- _Problem description_
Please restate exactly what appears in the records below from the first line to the line where "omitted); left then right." is, that line included.

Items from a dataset
┄┄┄┄┄┄
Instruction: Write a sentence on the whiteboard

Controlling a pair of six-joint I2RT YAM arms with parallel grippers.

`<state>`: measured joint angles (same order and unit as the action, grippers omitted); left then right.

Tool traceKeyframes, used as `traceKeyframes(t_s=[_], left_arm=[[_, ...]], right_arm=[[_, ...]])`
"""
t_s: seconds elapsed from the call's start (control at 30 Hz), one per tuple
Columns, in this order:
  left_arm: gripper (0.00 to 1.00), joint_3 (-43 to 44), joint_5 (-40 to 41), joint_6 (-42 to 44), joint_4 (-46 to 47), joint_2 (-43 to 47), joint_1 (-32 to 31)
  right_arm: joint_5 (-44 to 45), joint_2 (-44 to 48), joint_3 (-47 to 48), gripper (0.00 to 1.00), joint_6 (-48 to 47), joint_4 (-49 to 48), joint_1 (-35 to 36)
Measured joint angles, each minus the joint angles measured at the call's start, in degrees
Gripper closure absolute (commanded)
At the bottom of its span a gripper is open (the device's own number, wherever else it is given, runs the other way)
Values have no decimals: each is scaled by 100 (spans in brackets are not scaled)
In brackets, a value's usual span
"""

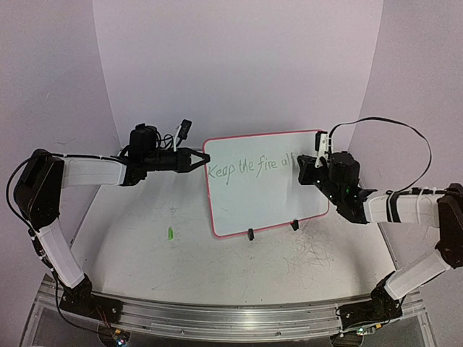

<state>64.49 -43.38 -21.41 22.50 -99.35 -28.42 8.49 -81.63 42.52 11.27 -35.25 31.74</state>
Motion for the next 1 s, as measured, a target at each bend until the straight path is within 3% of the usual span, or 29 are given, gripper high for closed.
traceKeyframes(t_s=[1.0], left_arm=[[100, 2, 0, 11, -4, 0, -2]], right_arm=[[-65, 211, -343, 100, 41, 13, -21]])
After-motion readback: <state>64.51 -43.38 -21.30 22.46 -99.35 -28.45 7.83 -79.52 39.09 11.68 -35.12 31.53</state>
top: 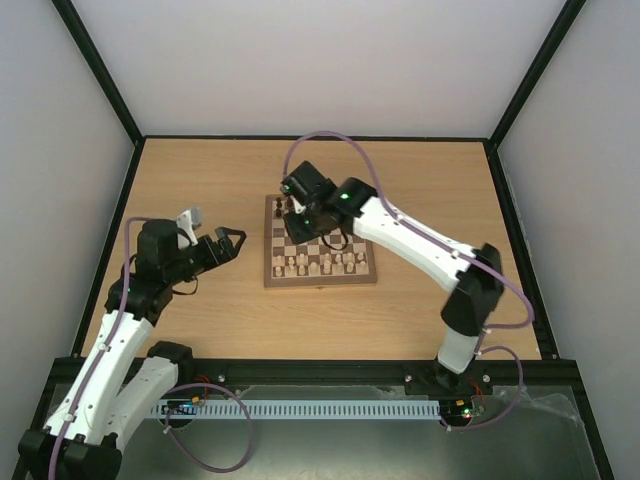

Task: Set up the chess pieces on the board
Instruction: Place the chess piece on the chessboard.

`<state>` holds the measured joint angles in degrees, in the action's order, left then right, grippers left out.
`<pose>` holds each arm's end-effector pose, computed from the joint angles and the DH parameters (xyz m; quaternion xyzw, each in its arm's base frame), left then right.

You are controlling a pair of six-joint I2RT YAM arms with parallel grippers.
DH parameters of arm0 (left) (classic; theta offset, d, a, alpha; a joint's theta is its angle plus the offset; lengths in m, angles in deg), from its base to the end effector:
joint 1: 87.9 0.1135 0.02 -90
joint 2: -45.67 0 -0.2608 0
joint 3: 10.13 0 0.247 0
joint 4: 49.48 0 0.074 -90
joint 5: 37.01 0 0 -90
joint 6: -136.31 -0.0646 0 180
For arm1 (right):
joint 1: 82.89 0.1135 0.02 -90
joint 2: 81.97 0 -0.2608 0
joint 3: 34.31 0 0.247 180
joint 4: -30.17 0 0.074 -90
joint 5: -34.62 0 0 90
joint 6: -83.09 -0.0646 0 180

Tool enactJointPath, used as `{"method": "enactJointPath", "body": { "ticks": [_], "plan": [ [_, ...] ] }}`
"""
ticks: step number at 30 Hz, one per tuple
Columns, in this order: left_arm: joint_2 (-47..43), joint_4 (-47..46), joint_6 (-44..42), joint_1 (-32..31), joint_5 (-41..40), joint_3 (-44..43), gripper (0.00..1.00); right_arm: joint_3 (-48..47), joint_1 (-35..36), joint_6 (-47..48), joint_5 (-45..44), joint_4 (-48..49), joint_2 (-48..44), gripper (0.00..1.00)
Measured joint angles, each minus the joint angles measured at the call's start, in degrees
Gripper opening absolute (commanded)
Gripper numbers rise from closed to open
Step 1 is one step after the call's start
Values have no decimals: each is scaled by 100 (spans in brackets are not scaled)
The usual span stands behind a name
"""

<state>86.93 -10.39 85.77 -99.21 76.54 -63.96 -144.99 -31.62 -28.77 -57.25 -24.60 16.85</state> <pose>0.1756 -0.0614 0.2798 -0.0983 0.8337 -0.3776 0.3909 0.2539 0.3132 0.3276 -0.2264 0.8883 0.2259 0.3297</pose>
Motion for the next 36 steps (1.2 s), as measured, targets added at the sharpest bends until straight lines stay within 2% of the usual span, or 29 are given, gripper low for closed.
{"method": "enactJointPath", "body": {
  "ticks": [4,10,36],
  "plan": [
    [-31,81,-214,0,-308,0,99,-632,2,103,-299,-693,876,8],
    [-9,116,-376,0,-468,59,99,-704,-13,157,-656,-1250,1537,8],
    [240,101,-459,0,-470,127,99,-291,-354,498,-435,-1016,2107,8]
  ]
}}
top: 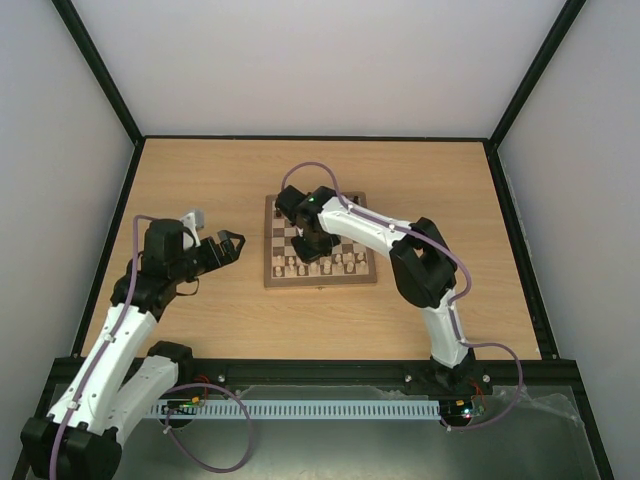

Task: Set up the chess pieces on the board
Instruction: Place the chess piece on the chessboard.

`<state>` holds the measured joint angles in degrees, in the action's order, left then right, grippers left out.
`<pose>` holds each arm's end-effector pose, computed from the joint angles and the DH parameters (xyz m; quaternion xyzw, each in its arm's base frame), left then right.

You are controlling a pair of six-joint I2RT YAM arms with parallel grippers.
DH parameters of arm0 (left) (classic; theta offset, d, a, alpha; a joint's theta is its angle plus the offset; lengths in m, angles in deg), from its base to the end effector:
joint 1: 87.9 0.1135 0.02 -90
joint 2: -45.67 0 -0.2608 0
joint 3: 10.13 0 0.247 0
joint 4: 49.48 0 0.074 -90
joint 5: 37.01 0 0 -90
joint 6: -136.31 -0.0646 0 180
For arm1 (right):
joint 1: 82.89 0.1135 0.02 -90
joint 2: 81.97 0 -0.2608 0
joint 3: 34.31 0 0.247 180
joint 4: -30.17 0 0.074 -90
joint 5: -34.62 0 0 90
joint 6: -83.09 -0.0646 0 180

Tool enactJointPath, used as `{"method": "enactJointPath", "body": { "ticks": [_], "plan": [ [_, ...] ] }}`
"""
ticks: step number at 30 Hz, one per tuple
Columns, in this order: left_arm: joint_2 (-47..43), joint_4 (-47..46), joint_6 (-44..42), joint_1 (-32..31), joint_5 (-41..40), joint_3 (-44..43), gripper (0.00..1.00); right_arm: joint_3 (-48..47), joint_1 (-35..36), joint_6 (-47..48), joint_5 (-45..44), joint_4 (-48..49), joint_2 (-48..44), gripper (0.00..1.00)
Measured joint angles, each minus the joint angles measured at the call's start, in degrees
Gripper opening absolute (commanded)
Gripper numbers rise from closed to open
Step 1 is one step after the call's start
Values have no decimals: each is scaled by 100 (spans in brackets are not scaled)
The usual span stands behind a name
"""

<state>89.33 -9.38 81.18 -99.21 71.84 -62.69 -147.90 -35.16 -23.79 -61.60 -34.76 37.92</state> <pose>0.1831 -0.0579 0.2618 -0.0968 0.8578 -0.3212 0.3895 0.3011 0.3208 0.1816 -0.2535 0.9520 0.0418 0.1662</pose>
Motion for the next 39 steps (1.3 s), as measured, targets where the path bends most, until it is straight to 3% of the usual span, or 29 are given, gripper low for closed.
{"method": "enactJointPath", "body": {
  "ticks": [10,29,33,39],
  "plan": [
    [103,-42,0,0,2,0,99,-7,-20,46,74,107,136,8],
    [229,-125,2,0,22,0,99,-4,-85,122,144,184,175,25],
    [254,-129,0,0,22,0,99,-7,-85,116,142,208,175,34],
    [306,-136,2,0,22,0,99,-50,-85,90,98,249,173,57]
  ]
}}
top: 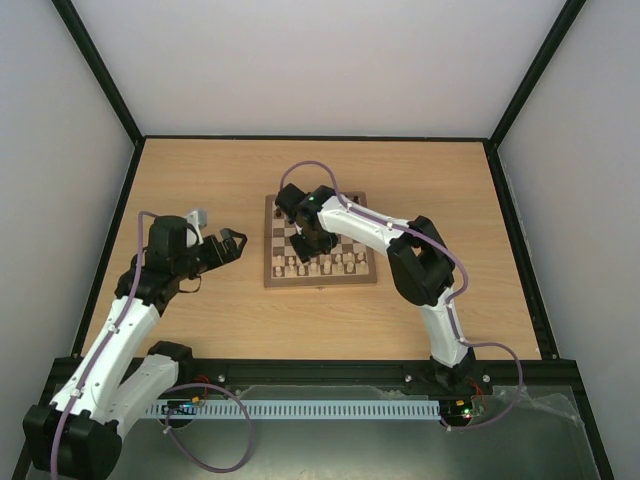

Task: Set up the chess pieces on the board
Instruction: Place the chess piece on the chessboard, then adjust the chess piece on the chessboard.

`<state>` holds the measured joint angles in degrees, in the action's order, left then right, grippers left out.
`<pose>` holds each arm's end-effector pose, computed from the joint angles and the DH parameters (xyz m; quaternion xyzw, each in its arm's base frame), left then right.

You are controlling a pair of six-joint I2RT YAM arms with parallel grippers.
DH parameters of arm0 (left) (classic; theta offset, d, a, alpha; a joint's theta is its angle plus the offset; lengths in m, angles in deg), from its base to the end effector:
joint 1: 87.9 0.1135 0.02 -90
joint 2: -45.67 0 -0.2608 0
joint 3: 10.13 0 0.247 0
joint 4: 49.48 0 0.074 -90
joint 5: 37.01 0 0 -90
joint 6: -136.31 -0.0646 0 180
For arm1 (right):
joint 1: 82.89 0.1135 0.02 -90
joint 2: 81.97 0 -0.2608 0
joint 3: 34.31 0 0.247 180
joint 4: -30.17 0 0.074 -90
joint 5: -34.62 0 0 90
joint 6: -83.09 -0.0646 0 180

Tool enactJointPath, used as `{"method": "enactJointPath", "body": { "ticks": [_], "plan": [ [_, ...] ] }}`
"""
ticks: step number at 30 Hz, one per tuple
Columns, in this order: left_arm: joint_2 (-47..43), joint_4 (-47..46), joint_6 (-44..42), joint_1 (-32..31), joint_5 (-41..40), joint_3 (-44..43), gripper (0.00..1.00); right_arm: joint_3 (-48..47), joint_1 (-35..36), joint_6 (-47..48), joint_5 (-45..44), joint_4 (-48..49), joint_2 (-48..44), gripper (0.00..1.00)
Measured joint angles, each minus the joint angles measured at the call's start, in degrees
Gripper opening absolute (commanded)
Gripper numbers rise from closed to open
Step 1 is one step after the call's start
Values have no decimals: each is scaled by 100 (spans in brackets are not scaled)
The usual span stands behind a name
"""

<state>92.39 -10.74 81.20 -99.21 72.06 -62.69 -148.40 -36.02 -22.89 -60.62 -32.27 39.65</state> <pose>0.1923 -0.0600 0.2551 -0.0995 0.8642 -0.3188 0.3764 0.3113 0.3236 0.1733 -0.2543 0.9503 0.0522 0.1717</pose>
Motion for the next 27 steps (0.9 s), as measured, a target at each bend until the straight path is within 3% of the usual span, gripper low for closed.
{"method": "enactJointPath", "body": {
  "ticks": [3,16,18,20,27],
  "plan": [
    [9,-20,0,0,2,0,99,-7,-4,13,-61,35,-35,71],
    [17,-105,0,0,39,-184,99,57,-42,-140,-428,125,-1521,76],
    [20,-114,0,0,28,-267,99,214,-42,-168,-472,251,-1897,82],
    [20,-116,0,0,-26,-328,99,505,-42,-232,-518,452,-2321,99],
    [9,-52,2,0,-638,-479,99,1823,-42,-240,-623,1193,-3921,99]
  ]
}}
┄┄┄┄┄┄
- _Result of the exercise_
Instruction: Write a sentence on the whiteboard

Controlling a pair of six-joint I2RT YAM arms with parallel grippers.

`<state>`: measured joint angles (same order and unit as the action, grippers omitted); left then right.

Nothing else remains for the exercise.